By Dr David Whitehouse
BBC News Online science editor
Astronomers at the Paranal Observatory in Chile have obtained the best images yet of Titan, the major moon of Saturn.
Clouds near Titan's south pole
They show what may be clouds in its thick and hazy atmosphere of nitrogen, methane and other hydrocarbons.
The Chandra X-ray telescope has also studied Titan's atmosphere as the moon passed in front of the glowing wreckage of an exploded star.
It has discovered new information about the size of the atmosphere which may require the entry of the Huygens probe in January 2005 to be adjusted.
Although it was imaged in some detail by the Voyager missions of the 1970s, there is much about Titan we do not know.
Astronomers are aware that it is one of the most significant objects in the Solar System - the second largest moon and the only one with a thick atmosphere.
TITAN - MOON OF SATURN
Second largest moon in the Solar System; only Ganymede is larger
Only moon in the Solar System with a thick atmosphere
Keeps its same face toward Saturn as it orbits the planet
Lakes of liquid ethane and methane may cover moon's surface
Detailed observations of Titan are essential to ensure the success of the European Huygens spacecraft when it plunges into Titan's atmosphere next year.
The Paranal astronomers used an adaptive optics package on the 8.2m Yepun telescope to obtain their images.
The package uses a flexible mirror to compensate for the distortions in images caused by the Earth's turbulent atmosphere.
The sharpened pictures from Yepun show a formation near the moon's south pole which is apparently a cloud feature of some sort.
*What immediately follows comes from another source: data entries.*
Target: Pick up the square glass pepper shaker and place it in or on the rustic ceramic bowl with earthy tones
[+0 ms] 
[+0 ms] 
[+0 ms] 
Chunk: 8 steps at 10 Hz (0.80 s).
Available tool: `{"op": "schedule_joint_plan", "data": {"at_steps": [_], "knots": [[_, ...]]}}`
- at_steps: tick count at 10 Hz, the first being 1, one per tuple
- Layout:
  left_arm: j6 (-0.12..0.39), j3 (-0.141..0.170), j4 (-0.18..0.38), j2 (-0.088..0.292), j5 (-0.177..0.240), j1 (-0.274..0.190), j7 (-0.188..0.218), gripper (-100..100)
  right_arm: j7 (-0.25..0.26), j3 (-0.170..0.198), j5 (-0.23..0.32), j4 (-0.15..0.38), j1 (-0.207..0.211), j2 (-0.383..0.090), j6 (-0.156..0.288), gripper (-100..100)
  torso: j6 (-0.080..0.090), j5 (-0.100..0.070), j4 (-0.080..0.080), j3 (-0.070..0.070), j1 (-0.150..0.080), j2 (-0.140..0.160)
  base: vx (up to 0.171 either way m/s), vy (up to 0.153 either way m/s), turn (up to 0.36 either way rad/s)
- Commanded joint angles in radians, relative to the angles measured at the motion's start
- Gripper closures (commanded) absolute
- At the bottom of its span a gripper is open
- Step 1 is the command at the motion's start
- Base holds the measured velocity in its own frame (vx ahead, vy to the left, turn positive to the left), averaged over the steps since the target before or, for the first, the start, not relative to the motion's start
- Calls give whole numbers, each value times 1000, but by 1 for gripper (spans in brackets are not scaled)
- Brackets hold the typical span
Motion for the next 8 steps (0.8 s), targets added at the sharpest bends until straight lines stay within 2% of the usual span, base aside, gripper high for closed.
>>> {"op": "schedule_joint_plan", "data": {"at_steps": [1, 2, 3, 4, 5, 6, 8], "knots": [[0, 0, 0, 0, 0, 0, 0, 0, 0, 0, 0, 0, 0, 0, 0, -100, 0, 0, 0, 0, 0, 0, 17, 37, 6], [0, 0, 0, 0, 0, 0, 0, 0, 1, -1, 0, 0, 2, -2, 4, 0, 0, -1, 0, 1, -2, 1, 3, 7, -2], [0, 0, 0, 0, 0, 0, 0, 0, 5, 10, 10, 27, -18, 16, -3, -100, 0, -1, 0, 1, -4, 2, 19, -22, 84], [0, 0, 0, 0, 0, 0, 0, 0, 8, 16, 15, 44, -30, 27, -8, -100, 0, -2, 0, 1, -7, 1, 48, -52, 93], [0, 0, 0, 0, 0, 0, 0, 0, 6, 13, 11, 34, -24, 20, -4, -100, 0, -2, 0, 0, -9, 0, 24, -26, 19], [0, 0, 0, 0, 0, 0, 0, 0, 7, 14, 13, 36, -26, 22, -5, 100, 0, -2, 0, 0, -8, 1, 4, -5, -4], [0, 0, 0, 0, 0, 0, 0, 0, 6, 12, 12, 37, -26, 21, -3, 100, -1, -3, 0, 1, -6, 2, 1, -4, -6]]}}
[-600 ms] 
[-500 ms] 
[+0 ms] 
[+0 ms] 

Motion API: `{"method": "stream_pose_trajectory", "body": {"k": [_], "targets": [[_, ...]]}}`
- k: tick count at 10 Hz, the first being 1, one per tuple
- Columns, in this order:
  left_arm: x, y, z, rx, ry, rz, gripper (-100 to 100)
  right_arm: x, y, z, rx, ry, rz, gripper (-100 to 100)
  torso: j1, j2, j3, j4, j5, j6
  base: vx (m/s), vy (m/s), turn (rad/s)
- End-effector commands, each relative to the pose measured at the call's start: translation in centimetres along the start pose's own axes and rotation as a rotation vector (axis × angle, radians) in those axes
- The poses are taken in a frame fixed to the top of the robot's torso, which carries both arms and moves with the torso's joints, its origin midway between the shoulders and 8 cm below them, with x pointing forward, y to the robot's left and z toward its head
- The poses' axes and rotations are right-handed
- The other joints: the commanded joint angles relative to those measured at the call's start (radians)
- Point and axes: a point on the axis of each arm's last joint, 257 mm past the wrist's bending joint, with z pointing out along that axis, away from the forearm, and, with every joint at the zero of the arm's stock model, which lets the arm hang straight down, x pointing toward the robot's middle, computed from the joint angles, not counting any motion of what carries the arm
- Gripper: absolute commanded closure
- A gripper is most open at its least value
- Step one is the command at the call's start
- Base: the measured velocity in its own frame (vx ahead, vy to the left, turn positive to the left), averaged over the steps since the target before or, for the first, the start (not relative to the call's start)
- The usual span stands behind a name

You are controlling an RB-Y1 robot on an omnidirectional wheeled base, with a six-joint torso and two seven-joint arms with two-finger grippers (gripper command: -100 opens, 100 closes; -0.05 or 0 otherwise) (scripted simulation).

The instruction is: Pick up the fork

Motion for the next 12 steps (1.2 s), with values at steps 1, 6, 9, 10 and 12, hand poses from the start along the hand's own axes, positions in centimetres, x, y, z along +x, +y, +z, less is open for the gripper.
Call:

Further observations are planned later this month.
Nasa's Chandra telescope, which is positioned in Earth-orbit, observed Titan as the moon passed in front of the X-ray-glowing gas in the Crab Nebula - the hot debris of a star that destroyed itself in a supernova explosion seen in 1054.
Titan's silhouette against this gas enables the extent of its atmosphere to be probed - and it seems slightly larger than previous estimates have suggested.
Titan appears dark against the X-ray glow
"Saturn was about 5% closer to the Sun in 2003, so increased solar heating of Titan may account for some of the atmospheric expansion," says astronomer Hiroshi Tsunemi, of Osaka University, Japan.
The expansion of the atmosphere may have implications for the Huygens probe.
"If Titan's atmosphere has really expanded, the trajectory (of Huygens) may have to be changed," says Tsenemi.